[B2B] The Linux LTS kernel will go from 6 to 2 years of support

From what I read so far, the main reason Linux introduced the 6-year support for LTS versions was Android, because manufacturers modify the kernel for their devices and can't be bothered to maintain these modifications across versions. Well then, I'd really say, screw that. If a) you absolutely need to modify the kernel and b) you can't (be bothered to?) get these changes in a shape that could be upstreamed, then the pain to maintain that is rightfully on you. Of course, in reality in "Android world", many manufacturers will instead put the pain on the customer, having their device run an unsupported kernel, but that's yet a different story.

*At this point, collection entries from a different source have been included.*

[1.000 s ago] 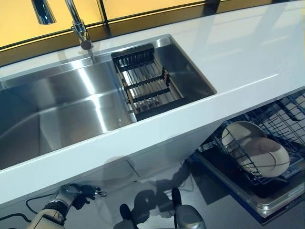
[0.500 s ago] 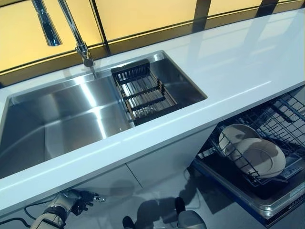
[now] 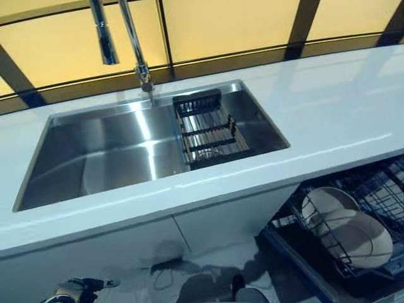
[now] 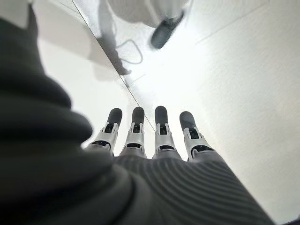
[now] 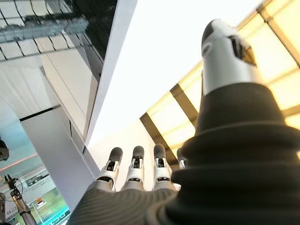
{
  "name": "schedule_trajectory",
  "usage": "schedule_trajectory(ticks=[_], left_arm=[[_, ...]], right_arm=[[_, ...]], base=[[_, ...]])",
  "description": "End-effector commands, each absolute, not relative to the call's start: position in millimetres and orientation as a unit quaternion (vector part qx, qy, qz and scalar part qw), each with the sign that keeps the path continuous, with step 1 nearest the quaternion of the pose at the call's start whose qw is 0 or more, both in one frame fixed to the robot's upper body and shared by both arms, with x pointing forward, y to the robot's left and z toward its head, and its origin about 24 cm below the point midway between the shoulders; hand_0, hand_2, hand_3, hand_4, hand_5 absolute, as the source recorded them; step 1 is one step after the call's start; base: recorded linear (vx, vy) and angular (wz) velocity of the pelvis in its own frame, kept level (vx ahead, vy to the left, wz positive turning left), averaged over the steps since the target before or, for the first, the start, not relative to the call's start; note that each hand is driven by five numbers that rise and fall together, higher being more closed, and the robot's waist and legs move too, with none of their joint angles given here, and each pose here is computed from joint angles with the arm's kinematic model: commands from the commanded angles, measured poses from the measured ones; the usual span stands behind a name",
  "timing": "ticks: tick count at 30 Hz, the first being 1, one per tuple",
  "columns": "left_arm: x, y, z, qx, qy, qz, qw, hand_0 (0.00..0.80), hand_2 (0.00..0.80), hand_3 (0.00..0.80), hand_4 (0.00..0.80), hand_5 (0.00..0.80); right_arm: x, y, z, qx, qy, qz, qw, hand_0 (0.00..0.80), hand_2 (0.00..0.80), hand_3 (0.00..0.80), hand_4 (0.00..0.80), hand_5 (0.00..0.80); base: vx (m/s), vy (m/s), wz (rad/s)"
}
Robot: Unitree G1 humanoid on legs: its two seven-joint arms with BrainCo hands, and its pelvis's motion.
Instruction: Take plates into dishwasher
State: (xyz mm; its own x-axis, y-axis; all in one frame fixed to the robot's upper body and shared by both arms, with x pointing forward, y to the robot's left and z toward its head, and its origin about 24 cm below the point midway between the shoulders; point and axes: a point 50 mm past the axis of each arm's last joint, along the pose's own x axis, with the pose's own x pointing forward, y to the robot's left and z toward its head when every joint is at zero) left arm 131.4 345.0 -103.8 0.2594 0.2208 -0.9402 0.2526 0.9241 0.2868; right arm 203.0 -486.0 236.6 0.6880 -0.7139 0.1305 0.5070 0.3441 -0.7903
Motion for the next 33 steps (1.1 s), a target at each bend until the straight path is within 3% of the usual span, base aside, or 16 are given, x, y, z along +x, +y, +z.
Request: schedule_trajectory(ticks=[1,6,11,20,24,28,33], left_arm=[[180,360,-71,0.206,0.550,0.015,0.809,0.000,0.000,0.000,0.000,0.000],[209,348,-63,0.226,0.539,0.002,0.812,0.000,0.000,0.000,0.000,0.000],[186,348,-79,0.234,0.554,0.026,0.799,0.000,0.000,0.000,0.000,0.000],[176,369,-70,0.290,0.578,0.036,0.762,0.000,0.000,0.000,0.000,0.000],[158,373,-75,0.297,0.606,0.019,0.738,0.000,0.000,0.000,0.000,0.000],[110,376,-93,0.276,0.638,0.026,0.718,0.000,0.000,0.000,0.000,0.000],[104,380,-93,0.271,0.629,0.048,0.727,0.000,0.000,0.000,0.000,0.000]], right_arm=[[200,-488,252,-0.401,0.068,-0.414,0.814,0.000,0.000,0.000,0.000,0.000],[217,-485,249,-0.355,0.054,-0.446,0.820,0.000,0.000,0.000,0.000,0.000],[234,-478,257,-0.364,0.048,-0.455,0.811,0.000,0.000,0.000,0.000,0.000],[199,-499,216,-0.394,0.131,-0.478,0.774,0.000,0.000,0.000,0.000,0.000],[188,-500,197,-0.386,0.150,-0.499,0.761,0.000,0.000,0.000,0.000,0.000],[188,-493,158,-0.358,0.182,-0.485,0.777,0.000,0.000,0.000,0.000,0.000],[190,-486,128,-0.338,0.215,-0.461,0.792,0.000,0.000,0.000,0.000,0.000]], base=[[-0.519,0.021,0.61],[-0.710,0.107,0.81],[-0.635,0.000,0.11],[-0.359,-0.043,0.15],[-0.510,-0.054,-0.23],[-0.434,-0.269,-0.48],[-0.255,-0.337,-0.86]])
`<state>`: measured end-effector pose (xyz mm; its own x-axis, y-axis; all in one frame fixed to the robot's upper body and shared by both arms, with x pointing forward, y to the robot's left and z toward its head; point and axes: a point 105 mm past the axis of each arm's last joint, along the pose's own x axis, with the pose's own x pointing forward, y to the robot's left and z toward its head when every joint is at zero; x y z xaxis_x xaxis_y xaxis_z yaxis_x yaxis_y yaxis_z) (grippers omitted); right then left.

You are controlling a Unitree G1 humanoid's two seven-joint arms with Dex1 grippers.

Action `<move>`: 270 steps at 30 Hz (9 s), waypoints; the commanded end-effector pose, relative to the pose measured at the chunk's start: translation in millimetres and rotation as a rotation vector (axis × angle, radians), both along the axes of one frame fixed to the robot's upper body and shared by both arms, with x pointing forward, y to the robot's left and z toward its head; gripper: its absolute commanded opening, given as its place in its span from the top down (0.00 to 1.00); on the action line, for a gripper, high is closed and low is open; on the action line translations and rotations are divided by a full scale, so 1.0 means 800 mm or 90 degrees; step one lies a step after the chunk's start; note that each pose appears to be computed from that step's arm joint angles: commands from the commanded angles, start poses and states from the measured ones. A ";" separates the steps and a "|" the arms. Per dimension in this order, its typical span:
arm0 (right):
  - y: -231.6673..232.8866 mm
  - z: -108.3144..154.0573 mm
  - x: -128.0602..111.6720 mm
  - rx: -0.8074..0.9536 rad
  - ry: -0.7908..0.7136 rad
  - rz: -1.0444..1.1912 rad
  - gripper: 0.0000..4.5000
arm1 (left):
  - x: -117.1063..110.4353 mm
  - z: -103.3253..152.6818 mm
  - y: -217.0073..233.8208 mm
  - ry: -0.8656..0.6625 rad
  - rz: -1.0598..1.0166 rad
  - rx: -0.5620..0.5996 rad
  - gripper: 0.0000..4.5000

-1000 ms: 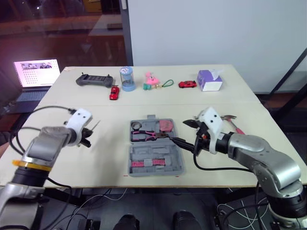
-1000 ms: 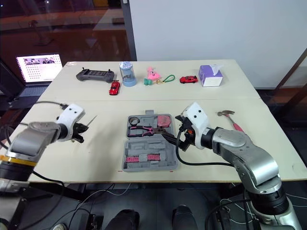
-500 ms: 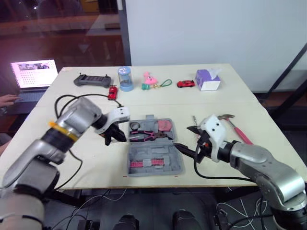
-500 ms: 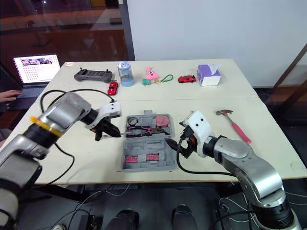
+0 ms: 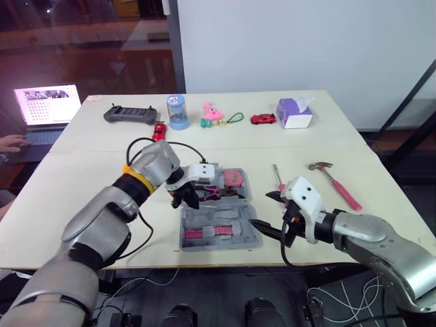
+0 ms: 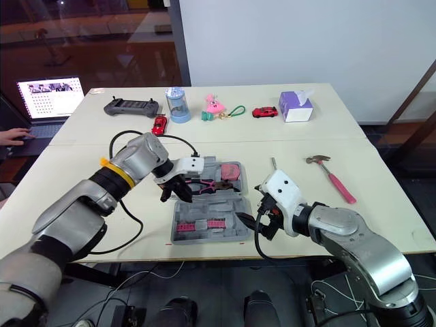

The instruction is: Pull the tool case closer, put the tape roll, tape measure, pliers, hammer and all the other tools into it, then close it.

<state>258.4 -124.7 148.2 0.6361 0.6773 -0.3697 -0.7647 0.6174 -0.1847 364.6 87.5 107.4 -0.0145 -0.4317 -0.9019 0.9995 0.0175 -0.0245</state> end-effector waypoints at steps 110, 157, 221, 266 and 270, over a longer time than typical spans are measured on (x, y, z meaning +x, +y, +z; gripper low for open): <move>-0.060 0.030 0.005 0.028 -0.036 -0.133 0.00 | -0.017 0.049 0.030 -0.167 0.149 -0.370 1.00; -0.253 -0.043 0.064 -0.095 0.069 -0.621 0.00 | -0.155 0.004 0.094 -0.241 0.379 -0.553 0.00; -0.134 -0.075 0.013 -0.030 0.039 -0.611 0.86 | -0.151 0.031 0.060 -0.242 0.315 -0.574 0.00; -0.073 -0.054 0.013 0.039 0.072 -0.436 0.01 | -0.166 0.032 0.144 -0.272 0.316 -0.479 0.00; -0.077 -0.011 -0.001 0.057 0.048 -0.307 0.01 | -0.166 0.040 0.176 -0.279 0.321 -0.459 0.00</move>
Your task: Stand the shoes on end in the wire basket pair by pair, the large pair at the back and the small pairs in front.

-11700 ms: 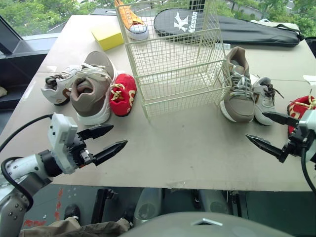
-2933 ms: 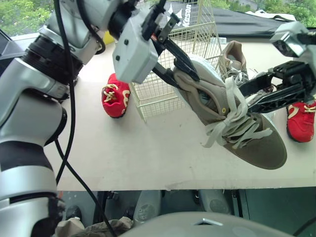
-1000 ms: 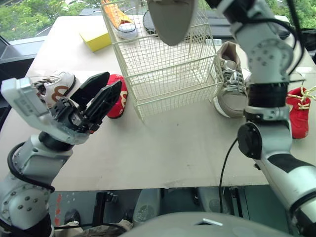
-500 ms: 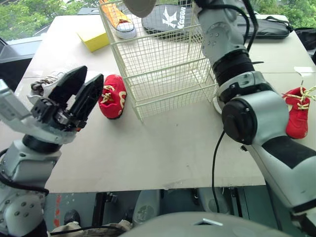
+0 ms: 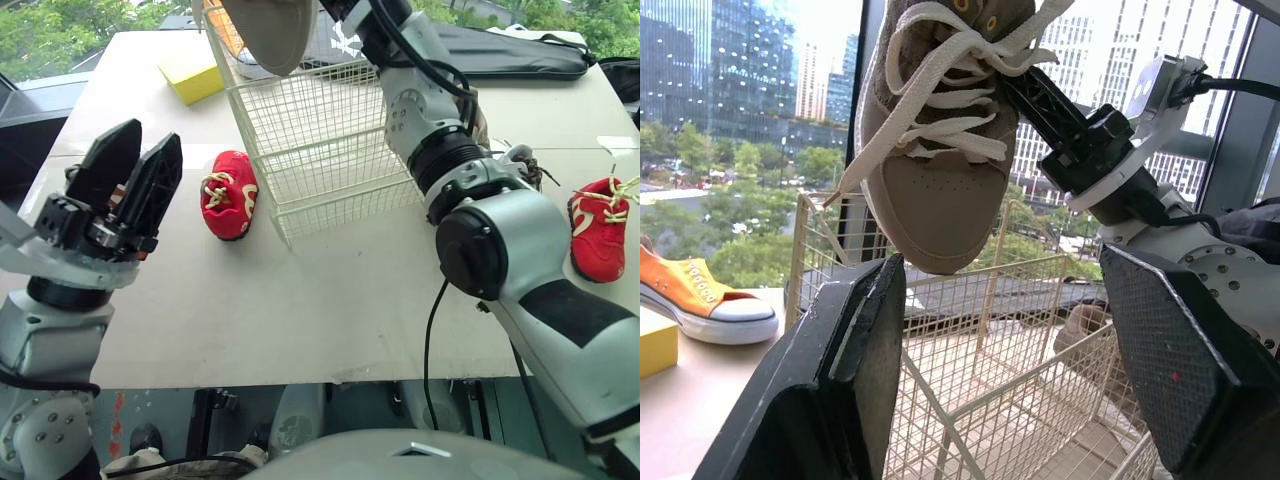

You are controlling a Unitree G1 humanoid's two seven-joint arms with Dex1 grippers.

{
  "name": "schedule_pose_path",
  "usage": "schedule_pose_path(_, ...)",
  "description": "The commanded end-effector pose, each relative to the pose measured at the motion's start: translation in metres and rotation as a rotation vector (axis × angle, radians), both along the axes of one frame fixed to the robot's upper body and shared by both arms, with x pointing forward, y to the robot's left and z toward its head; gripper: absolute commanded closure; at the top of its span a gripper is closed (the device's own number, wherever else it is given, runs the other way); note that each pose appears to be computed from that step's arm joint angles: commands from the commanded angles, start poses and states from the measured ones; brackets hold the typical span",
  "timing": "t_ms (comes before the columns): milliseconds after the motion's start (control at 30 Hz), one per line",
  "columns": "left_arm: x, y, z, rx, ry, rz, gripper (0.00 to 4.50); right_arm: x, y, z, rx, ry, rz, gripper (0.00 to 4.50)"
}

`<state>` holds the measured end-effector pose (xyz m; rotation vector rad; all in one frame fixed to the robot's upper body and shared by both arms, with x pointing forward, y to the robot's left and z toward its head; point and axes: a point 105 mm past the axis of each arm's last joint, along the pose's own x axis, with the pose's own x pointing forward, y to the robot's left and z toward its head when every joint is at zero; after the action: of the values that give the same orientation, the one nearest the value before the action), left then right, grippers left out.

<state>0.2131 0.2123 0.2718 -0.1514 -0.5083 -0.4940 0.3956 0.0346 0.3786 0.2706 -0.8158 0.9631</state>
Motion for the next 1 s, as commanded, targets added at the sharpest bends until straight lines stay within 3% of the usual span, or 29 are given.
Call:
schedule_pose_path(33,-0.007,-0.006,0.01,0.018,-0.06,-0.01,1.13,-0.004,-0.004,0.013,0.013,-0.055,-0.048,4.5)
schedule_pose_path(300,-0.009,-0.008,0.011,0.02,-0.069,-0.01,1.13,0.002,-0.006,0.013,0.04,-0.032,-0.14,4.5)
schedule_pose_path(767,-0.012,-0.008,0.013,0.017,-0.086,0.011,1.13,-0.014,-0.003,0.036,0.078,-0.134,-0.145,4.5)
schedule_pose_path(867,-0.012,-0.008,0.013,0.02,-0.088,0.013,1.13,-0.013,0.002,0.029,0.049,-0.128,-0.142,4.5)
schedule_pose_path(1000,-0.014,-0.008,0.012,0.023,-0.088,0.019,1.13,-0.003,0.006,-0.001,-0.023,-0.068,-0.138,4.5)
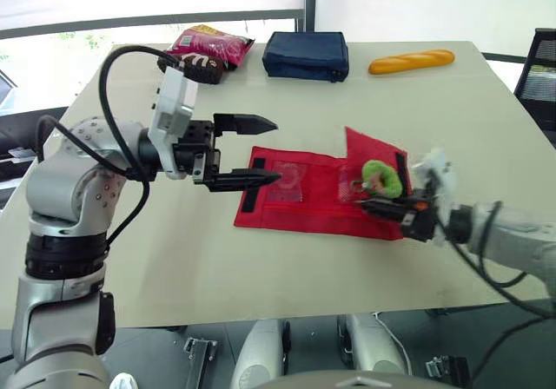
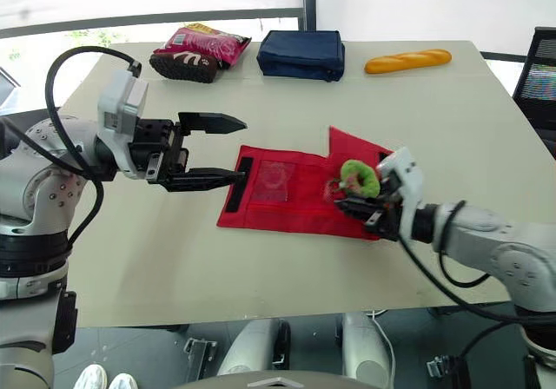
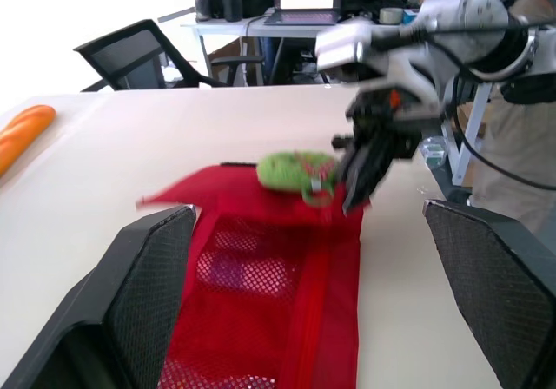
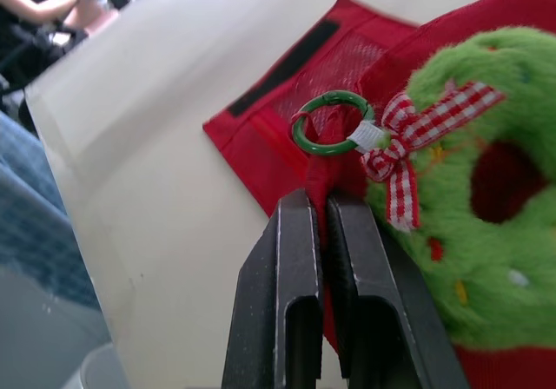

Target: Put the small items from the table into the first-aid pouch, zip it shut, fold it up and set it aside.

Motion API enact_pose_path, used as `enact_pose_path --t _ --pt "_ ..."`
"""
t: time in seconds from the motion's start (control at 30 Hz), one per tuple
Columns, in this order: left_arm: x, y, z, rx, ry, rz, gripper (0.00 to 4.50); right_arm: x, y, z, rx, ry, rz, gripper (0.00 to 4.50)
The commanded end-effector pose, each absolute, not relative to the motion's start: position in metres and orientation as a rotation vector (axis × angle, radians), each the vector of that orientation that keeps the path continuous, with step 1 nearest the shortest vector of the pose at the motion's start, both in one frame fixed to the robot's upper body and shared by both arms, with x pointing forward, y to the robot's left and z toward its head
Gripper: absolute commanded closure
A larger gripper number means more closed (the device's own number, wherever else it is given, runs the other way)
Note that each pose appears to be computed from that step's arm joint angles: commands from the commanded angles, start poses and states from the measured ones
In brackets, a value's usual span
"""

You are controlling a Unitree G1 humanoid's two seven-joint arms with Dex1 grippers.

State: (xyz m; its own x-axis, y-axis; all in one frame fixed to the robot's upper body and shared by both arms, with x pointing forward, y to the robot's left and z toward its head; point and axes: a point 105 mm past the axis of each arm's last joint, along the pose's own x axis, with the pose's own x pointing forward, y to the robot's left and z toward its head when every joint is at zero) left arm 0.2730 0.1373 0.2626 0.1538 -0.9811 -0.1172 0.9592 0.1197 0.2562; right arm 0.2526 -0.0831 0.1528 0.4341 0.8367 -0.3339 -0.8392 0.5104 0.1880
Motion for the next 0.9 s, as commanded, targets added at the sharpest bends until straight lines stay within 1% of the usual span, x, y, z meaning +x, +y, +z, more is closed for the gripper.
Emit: enact_pose_path --t 0.03,0.13,0.2,0.27,0.37,0.47,0.5,0.6,0.73,0.9 --pt "0.268 0.14 0.274 0.331 -0.138 -1.382 0.0 0.251 -0.076 0.139 -0.131 0.419 1.059 4.44" --pt "0.267 0.14 0.275 0.323 -0.143 -1.365 0.0 0.261 -0.081 0.129 -0.216 0.417 0.996 4.44" --pt "0.265 0.141 0.273 0.318 -0.135 -1.357 0.0 0.261 -0.086 0.127 -0.253 0.412 1.002 3.8" --pt "0.264 0.142 0.27 0.314 -0.125 -1.348 0.0 0.257 -0.089 0.132 -0.243 0.404 1.039 3.26" --pt "0.265 0.145 0.266 0.307 -0.111 -1.321 0.0 0.248 -0.093 0.143 -0.214 0.385 1.096 1.63" --pt "0.269 0.152 0.258 0.273 -0.085 -1.264 0.0 0.238 -0.101 0.162 -0.172 0.339 1.144 0.2" --pt "0.27 0.155 0.255 0.258 -0.074 -1.241 0.0 0.234 -0.104 0.169 -0.165 0.317 1.162 0.08" --pt "0.276 0.165 0.243 0.203 -0.024 -1.153 0.0 0.23 -0.113 0.185 -0.171 0.245 1.171 0.08" --pt "0.288 0.19 0.21 0.081 0.103 -0.961 0.0 0.234 -0.129 0.204 -0.224 0.123 1.11 0.08" --pt "0.298 0.205 0.185 -0.006 0.175 -0.802 0.0 0.236 -0.139 0.223 -0.245 0.005 1.085 0.08"
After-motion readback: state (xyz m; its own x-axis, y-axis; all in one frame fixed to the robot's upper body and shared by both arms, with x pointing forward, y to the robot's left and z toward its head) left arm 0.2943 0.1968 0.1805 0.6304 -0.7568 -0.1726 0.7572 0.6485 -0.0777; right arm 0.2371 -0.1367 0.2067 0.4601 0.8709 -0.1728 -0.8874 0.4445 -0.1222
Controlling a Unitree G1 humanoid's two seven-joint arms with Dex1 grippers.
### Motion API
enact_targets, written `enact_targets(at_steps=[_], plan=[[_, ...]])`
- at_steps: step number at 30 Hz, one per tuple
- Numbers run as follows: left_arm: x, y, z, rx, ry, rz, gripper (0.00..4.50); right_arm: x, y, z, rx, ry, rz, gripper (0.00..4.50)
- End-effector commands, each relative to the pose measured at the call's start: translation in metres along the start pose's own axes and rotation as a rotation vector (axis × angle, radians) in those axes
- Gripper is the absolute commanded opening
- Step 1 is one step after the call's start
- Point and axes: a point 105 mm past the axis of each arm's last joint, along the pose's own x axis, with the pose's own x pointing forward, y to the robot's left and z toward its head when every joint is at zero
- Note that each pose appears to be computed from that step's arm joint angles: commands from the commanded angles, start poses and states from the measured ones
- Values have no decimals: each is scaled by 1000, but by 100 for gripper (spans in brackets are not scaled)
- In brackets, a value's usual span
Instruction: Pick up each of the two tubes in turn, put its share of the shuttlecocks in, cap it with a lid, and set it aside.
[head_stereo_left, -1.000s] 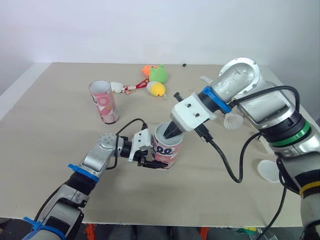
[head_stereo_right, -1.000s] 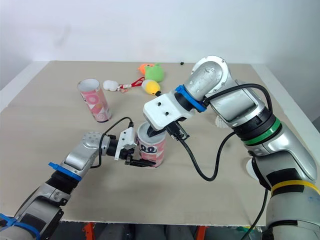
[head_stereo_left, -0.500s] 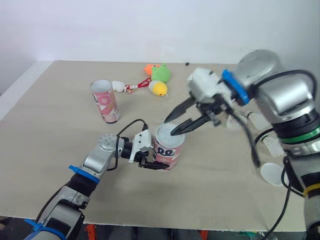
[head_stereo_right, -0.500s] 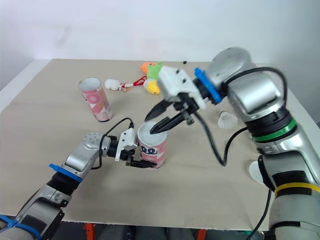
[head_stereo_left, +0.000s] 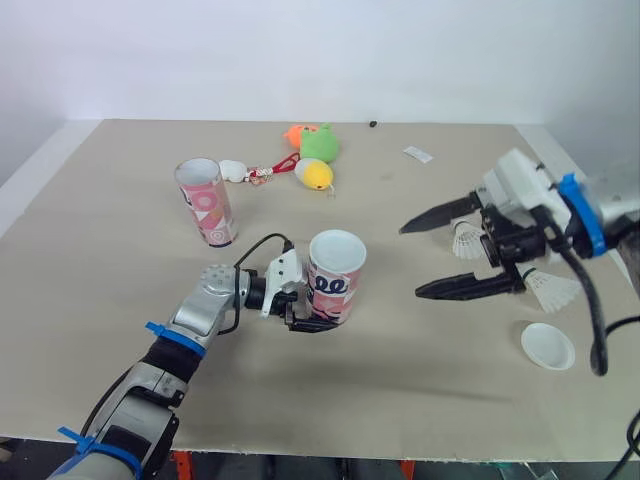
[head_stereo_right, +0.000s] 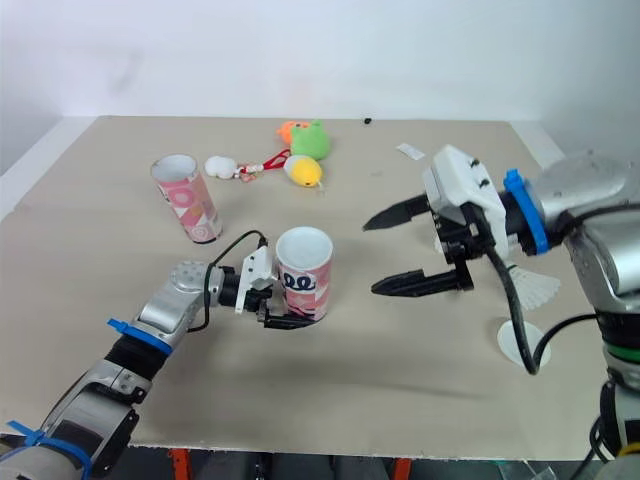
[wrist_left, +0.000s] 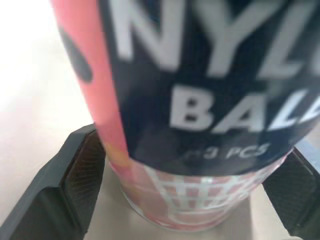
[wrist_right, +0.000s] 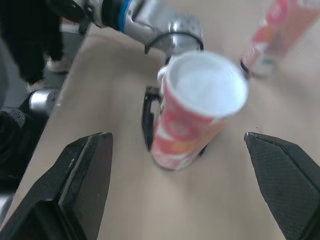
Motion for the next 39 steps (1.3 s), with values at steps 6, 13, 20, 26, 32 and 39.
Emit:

So, Android aside, I think it's the only sane decision here, maintaining several exact versions in parallel, each for 6 years, creates a lot of work without any benefit for the project.

I still think FreeBSD found the best way to deal with that: Support each "ABI version" for at least 5 years, so minor updates are very unlikely to ever break anything, therefore it's fair game to expect admins to apply them to productive systems regularly. That's a really nice compromise avoiding the huge maintenance burden of an LTS model, but still providing most of the benefit for admins.

And here's what I'm missing so far: What's the impact for Linux? There's always the claim to "never break userspace", still it (rarely) happens. And the in-kernel APIs change all the time anyways, IIRC Linux doesn't even want to support a stable API/ABI there. So my guess would be: There's no thought at all into that direction. After two years, you'll have to upgrade your kernel and "anything could happen".
 
The LTS kernels were always more about serving the needs of the enterprise Linux sector. The problem I always had with Debian, was that a particular release would go out with an LTS kernel and though that kernel gets security patches, any problems and/or driver bugs it releases with remain. It's why I more often than not had to build and maintain my own stable kernel to get some particular hardware to work or get around some bug which had long since been fixed.
 
The LTS kernels were always more about serving the needs of the enterprise Linux sector. The problem I always had with Debian, was that a particular release would go out with an LTS kernel and though that kernel gets security patches, any problems and/or driver bugs it releases with remain. It's why I more often than not had to build and maintain my own stable kernel to get some particular hardware to work or get around some bug which had long since been fixed.
I think the way RedHat did things with CentOS was even worse. A version would ship with a specific version of the kernel; security and bug fixes would get back ported but they would never bump kernel version so you wind up with "kernel 2.4 that has portions of it that are 3.x and other portions 4.x".
 
The LTS kernels were always more about serving the needs of the enterprise Linux sector. The problem I always had with Debian, was that a particular release would go out with an LTS kernel and though that kernel gets security patches, any problems and/or driver bugs it releases with remain. It's why I more often than not had to build and maintain my own stable kernel to get some particular hardware to work or get around some bug which had long since been fixed.
I've never had good fortune with Debian packaged kernels. First thing I do after install is download the latest stable source from kernel.org and build it from there, otherwise building and installing kernel modules, such as vboxdrv.ko or the binary NVIDIA drivers, just seems to be a total ballache.
 
And here's what I'm missing so far: What's the impact for Linux? There's always the claim to "never break userspace", still it (rarely) happens. And the in-kernel APIs change all the time anyways, IIRC Linux doesn't even want to support a stable API/ABI there. So my guess would be: There's no thought at all into that direction. After two years, you'll have to upgrade your kernel and "anything could happen".

I don't know why they bother given that libc or dynamic linker changes sometimes break binaries that the kernel didn't break.
 
I never had any problem with the default Debian kernels.
[I don't use virtualbox & i use the nvidia drivers from nvidia website ]
 
[I don't use virtualbox & i use the nvidia drivers from nvidia website ]
These things usually don't affect the "average Linux desktop consumers". It's a much bigger problem for embedded development where you take the Linux kernel and build everything around it yourself.
 
Like jbo said, I don't think this will have much effect on the average daily driver of Linux, moreso embedded development and other use cases. But it is interesting to see.